Material for this task |

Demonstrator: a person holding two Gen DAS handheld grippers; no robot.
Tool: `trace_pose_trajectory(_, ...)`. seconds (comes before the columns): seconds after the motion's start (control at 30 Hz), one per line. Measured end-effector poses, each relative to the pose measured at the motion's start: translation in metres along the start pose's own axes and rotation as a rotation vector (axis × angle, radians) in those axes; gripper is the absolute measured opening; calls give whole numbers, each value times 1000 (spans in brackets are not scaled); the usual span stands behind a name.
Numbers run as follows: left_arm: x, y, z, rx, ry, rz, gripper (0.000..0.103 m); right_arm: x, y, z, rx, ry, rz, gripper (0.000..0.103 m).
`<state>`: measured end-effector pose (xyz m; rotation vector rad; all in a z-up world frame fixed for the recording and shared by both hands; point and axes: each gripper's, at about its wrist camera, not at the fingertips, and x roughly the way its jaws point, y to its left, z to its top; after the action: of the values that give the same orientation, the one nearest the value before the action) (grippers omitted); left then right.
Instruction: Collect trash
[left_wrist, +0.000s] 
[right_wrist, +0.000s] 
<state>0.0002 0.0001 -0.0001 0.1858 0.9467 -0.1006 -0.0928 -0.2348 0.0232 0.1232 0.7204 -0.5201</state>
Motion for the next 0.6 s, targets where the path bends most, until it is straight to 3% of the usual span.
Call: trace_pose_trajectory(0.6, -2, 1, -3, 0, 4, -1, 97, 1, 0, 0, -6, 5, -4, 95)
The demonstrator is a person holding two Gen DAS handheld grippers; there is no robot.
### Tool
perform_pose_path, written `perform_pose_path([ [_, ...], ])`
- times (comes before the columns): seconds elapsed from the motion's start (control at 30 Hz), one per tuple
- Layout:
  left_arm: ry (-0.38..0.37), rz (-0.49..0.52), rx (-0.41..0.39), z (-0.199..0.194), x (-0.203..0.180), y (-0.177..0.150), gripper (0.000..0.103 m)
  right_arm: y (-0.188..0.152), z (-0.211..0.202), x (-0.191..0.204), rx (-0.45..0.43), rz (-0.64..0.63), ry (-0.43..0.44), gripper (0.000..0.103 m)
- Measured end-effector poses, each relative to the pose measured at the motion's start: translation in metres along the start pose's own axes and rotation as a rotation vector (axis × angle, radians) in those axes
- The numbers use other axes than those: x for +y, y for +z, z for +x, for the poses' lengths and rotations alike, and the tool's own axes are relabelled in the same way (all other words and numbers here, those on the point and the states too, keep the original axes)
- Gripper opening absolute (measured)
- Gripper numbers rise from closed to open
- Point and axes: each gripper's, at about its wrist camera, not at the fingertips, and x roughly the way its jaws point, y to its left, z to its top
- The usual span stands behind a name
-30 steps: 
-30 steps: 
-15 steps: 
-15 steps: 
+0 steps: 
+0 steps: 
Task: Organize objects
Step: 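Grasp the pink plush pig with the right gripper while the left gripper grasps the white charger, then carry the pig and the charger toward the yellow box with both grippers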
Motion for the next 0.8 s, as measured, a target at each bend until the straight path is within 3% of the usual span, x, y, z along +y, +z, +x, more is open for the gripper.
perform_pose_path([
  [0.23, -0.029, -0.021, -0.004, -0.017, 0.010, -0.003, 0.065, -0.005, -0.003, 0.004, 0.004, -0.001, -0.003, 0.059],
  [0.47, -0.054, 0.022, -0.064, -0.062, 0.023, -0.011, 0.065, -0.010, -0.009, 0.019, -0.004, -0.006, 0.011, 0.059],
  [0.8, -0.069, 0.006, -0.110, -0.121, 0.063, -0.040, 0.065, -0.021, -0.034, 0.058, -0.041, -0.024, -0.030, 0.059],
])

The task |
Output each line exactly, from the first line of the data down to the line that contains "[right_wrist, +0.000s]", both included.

Response to this task |
Demonstrator: a person holding two Gen DAS handheld grippers; no robot.
Tool: `trace_pose_trajectory(_, ...)`. seconds (comes before the columns): seconds after the motion's start (control at 30 Hz), one per line. Measured end-effector poses, each relative to the pose measured at the motion's start: translation in metres along the start pose's own axes and rotation as a rotation vector (axis × angle, radians) in those axes; gripper is the absolute measured opening; calls give whole numbers, each value times 1000 (spans in brackets are not scaled); the usual span stands behind a name.
Numbers run as follows: left_arm: x, y, z, rx, ry, rz, gripper (0.000..0.103 m); right_arm: x, y, z, rx, ry, rz, gripper (0.000..0.103 m).
`<state>`: measured end-effector pose (xyz m; rotation vector rad; all in a z-up world frame fixed for the recording and shared by both hands; point and axes: each gripper's, at about its wrist camera, not at the fingertips, and x roughly the way its jaws point, y to its left, z to its top; after the action: of the values that give the same orientation, the one nearest the value before the action) (grippers omitted); left then right.
Instruction: Collect trash
[left_wrist, +0.000s] 
[right_wrist, +0.000s] 

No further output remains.